> [To do]: Going down the data below, set down exactly the line with "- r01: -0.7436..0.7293" and each line after it through the line with "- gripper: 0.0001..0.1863"; no other lines.
---
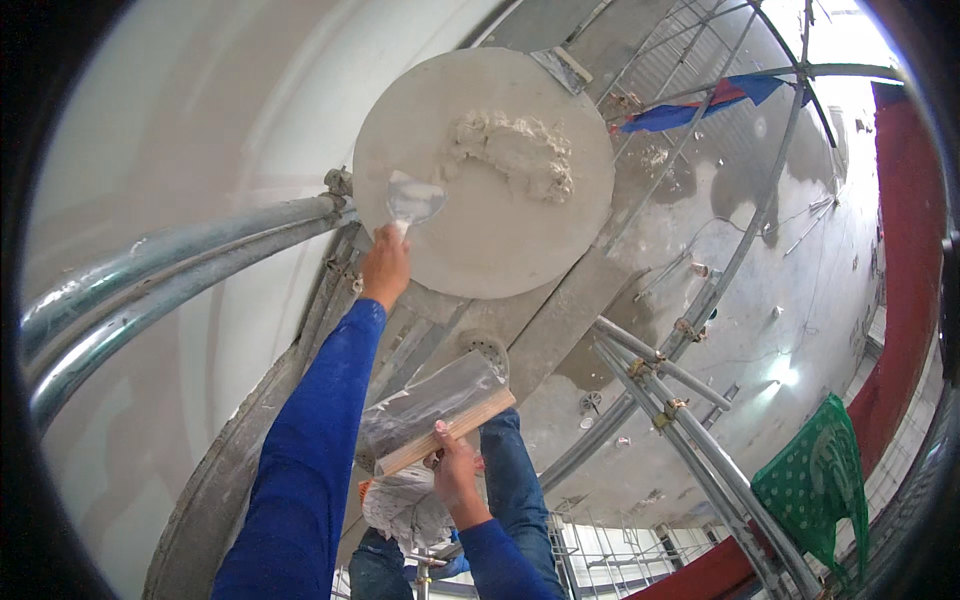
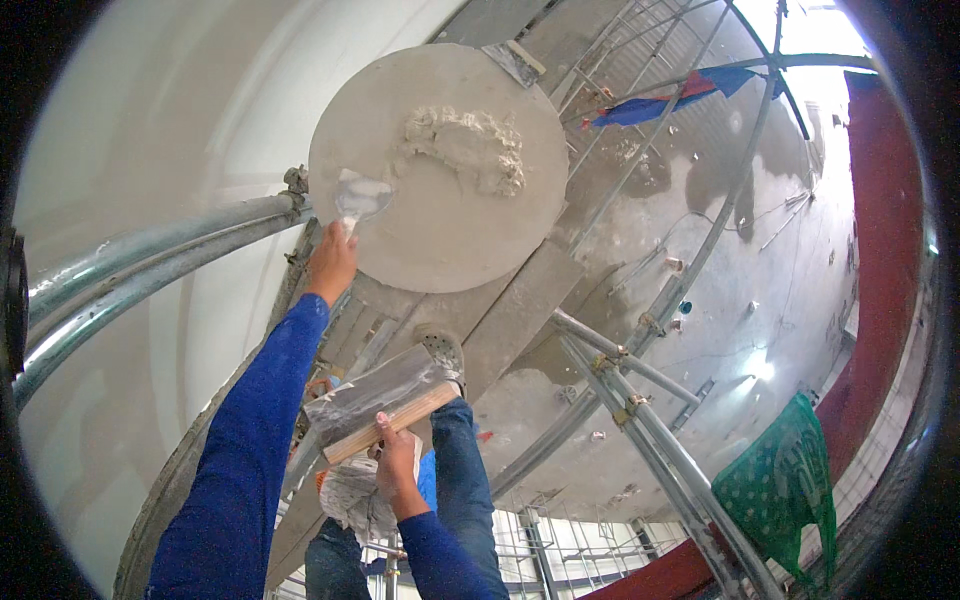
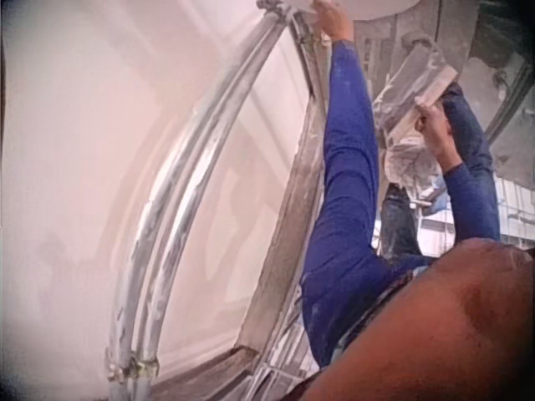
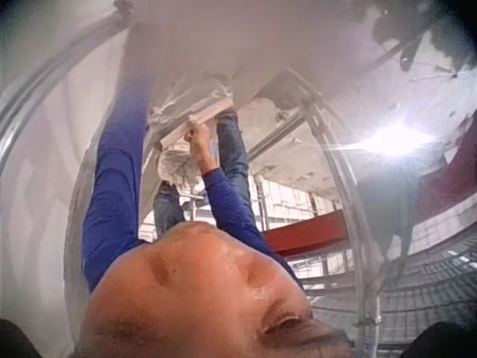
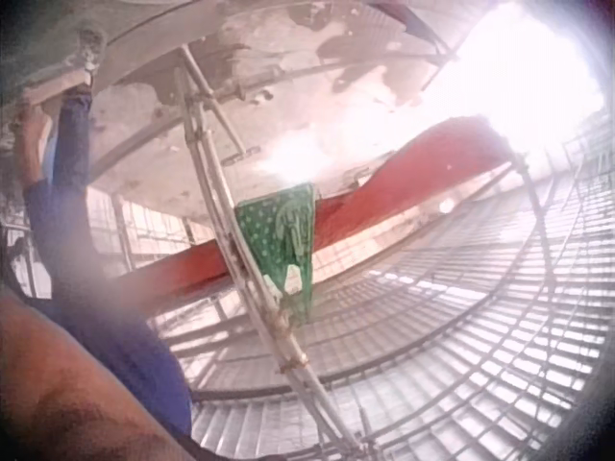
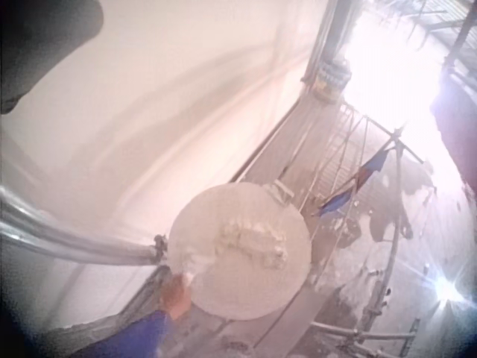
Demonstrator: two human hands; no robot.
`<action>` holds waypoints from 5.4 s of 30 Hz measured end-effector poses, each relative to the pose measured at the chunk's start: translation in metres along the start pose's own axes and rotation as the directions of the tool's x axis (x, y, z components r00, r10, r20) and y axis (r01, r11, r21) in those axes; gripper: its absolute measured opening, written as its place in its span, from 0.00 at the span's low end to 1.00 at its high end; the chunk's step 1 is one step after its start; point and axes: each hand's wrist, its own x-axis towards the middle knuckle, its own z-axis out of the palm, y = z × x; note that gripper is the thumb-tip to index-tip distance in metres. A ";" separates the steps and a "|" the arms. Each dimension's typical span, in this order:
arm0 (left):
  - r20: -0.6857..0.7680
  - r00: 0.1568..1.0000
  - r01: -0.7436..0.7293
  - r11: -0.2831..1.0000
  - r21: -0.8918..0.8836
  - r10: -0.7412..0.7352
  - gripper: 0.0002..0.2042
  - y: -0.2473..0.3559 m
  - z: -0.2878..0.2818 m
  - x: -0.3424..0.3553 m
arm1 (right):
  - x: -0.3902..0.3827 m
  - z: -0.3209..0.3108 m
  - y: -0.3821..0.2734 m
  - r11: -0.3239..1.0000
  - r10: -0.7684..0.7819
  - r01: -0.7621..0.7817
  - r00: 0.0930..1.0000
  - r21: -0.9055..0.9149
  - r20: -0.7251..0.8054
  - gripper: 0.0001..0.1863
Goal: The person applies plaster to a large curved ceiling surface using a trowel and a hawk. They repeatedly scoop material from the hawk and spread it across the ceiling, smoothing the surface with broad strokes.
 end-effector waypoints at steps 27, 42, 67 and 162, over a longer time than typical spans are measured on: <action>0.075 0.993 -0.100 0.976 0.191 0.087 0.17 0.104 0.065 0.085 | -0.001 -0.006 -0.054 0.987 0.147 -0.149 0.988 -0.065 -0.042 0.11; 0.236 0.966 -0.063 0.983 -0.171 0.103 0.13 0.029 0.030 0.057 | 0.003 -0.015 -0.063 0.996 0.016 -0.023 0.996 -0.087 -0.082 0.12; 0.749 0.584 0.808 0.312 -0.500 -0.313 0.23 0.023 0.065 -0.038 | 0.000 -0.021 -0.101 0.998 -0.036 0.043 0.991 0.052 -0.126 0.11; -0.027 0.811 0.112 0.201 -0.973 -0.584 0.19 0.006 -0.604 -0.549 | -0.461 0.113 -0.016 0.870 0.203 0.388 0.280 -0.304 0.938 0.19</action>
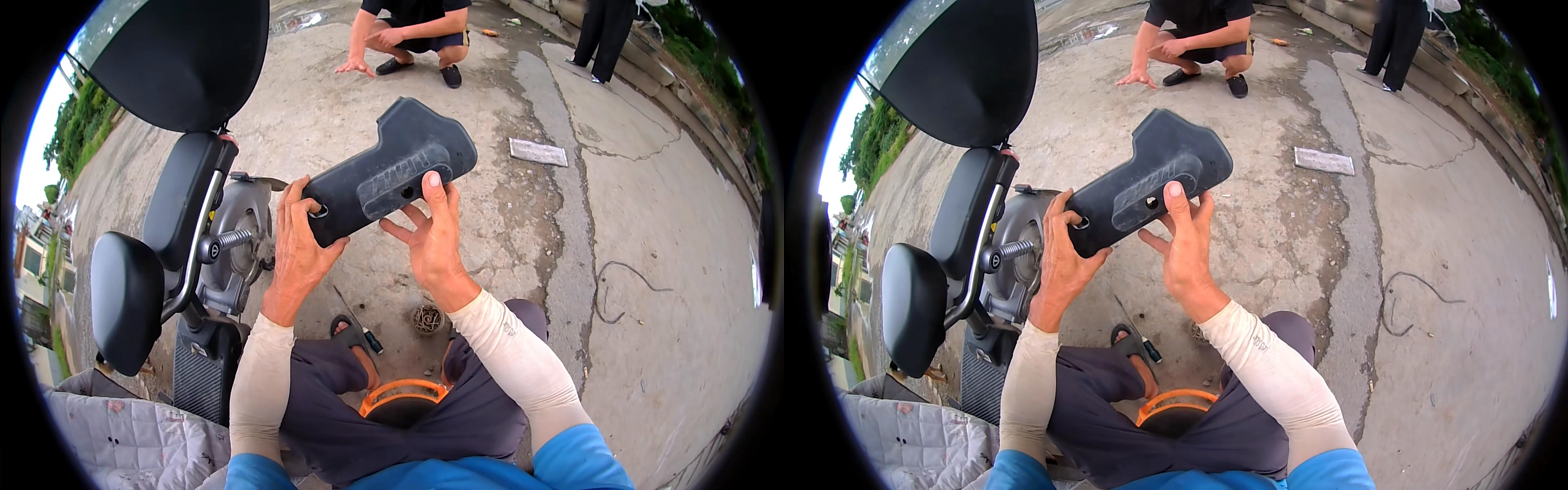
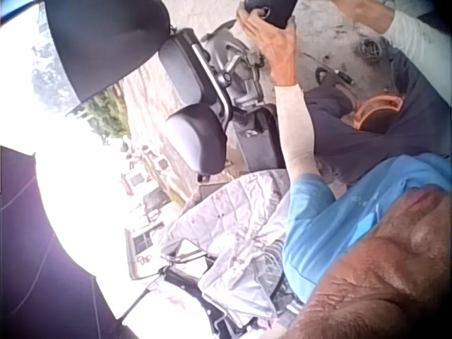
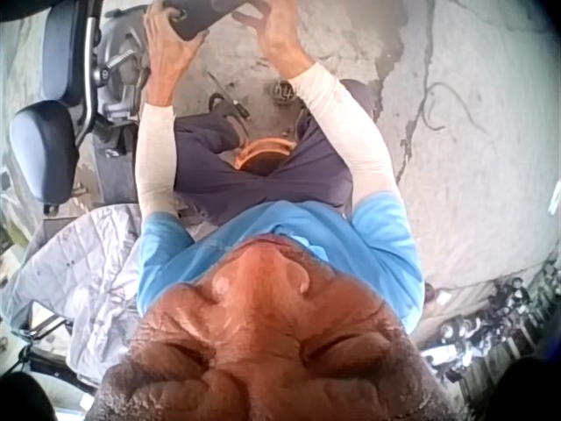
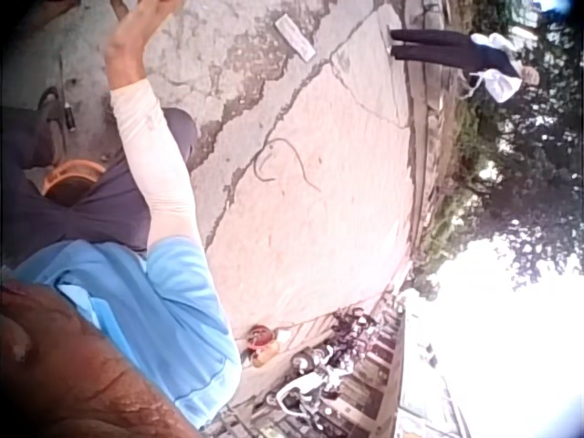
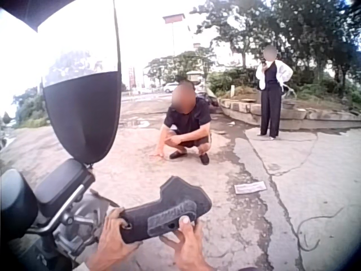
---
> [Solution]:
  - r01: -0.7436..0.7293
  - r11: -0.2831..1.0000
  - r21: -0.8918..0.8836
  - r10: -0.7412..0.7352
  - gripper: 0.0002..0.2042
  - y: -0.2473..0.3559 m
  - z: -0.2878..0.2818 m
  - x: -0.3424..0.3553 m
arm1 (right):
  - x: -0.3902..0.3827 m
  - z: -0.3209..0.3108 m
  - y: -0.3821..0.2734 m
  - r11: -0.3239..1.0000
  - r10: -0.7684..0.7819
  - r01: -0.7621..0.7817
  - r00: 0.0930..1.0000
  - r21: -0.9055..0.9149
  - r20: -0.7251..0.8054
  - gripper: 0.0001..0.1863

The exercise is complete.